Whenever a line of the records below contains the word "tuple", copy that line.

### Excerpts from a dataset:
◆ ◆ ◆ ◆

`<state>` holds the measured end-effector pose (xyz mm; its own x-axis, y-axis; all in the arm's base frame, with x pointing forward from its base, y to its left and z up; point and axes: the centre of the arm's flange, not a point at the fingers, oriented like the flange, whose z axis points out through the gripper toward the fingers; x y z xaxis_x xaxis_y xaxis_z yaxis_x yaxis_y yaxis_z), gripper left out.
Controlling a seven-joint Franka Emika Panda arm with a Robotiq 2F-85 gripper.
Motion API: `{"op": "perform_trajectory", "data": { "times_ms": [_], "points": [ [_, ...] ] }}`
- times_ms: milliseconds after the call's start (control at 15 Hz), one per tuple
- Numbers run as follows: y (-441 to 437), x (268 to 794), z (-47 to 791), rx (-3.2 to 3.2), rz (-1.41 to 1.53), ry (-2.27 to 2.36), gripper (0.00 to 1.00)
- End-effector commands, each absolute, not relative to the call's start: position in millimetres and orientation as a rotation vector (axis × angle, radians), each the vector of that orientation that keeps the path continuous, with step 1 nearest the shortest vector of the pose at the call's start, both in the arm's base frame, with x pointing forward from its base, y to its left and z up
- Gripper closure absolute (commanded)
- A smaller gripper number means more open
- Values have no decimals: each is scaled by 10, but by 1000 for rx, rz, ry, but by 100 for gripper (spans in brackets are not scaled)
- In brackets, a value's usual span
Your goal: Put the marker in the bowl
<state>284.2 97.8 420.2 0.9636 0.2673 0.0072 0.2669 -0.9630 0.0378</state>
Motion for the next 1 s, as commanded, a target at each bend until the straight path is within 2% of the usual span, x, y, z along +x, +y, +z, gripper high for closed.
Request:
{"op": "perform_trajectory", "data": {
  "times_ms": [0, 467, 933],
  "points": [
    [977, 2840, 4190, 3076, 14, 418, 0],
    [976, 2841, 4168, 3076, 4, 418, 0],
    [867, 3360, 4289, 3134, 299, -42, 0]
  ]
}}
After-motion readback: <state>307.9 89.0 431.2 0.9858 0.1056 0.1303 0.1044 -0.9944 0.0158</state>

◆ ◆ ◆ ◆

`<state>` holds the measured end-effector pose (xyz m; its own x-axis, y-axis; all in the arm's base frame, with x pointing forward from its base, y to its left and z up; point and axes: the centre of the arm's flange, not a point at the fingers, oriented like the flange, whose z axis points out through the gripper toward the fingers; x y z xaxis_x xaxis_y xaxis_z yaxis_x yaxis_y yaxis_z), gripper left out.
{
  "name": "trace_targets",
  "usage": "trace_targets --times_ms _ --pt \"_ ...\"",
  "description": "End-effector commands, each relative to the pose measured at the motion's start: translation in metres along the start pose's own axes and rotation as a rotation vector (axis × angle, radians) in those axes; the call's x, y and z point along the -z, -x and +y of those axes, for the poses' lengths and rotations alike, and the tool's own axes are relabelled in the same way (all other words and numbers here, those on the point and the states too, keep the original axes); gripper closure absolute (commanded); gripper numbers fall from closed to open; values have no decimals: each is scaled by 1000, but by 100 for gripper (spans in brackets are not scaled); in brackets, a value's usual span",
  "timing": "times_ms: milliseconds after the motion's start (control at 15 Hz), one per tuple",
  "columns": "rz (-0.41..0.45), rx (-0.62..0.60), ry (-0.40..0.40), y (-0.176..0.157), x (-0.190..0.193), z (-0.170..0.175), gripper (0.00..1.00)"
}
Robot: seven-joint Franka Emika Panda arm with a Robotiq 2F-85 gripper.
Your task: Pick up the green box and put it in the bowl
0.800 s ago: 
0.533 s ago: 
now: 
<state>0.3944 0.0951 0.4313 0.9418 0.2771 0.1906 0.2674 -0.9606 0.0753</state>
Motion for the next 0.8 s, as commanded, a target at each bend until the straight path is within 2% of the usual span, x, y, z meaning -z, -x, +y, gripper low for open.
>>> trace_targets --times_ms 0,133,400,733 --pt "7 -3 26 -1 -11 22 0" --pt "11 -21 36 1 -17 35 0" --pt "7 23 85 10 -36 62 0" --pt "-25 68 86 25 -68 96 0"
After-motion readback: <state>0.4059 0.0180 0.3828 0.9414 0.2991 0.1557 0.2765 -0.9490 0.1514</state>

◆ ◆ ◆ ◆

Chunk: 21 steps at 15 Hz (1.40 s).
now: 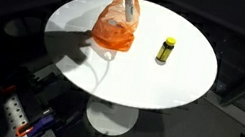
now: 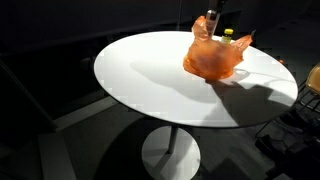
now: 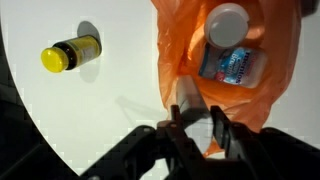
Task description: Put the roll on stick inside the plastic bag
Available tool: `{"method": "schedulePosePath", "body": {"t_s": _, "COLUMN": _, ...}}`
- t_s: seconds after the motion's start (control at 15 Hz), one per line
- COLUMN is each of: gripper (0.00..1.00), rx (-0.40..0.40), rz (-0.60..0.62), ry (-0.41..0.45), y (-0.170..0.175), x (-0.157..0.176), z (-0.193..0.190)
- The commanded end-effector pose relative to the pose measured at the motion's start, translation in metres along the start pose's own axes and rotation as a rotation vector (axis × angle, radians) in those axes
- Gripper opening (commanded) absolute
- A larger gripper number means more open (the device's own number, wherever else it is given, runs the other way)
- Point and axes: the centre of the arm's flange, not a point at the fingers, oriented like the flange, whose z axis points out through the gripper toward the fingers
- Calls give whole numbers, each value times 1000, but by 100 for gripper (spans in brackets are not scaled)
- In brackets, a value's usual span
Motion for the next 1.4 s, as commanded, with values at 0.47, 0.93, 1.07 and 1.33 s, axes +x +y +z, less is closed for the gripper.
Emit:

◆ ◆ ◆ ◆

### RESULT BELOW:
- times_ms: milliseconds after the call's start (control at 15 Hz), one per tuple
  "timing": "times_ms: milliseconds after the motion's start (control at 15 Hz), one per tuple",

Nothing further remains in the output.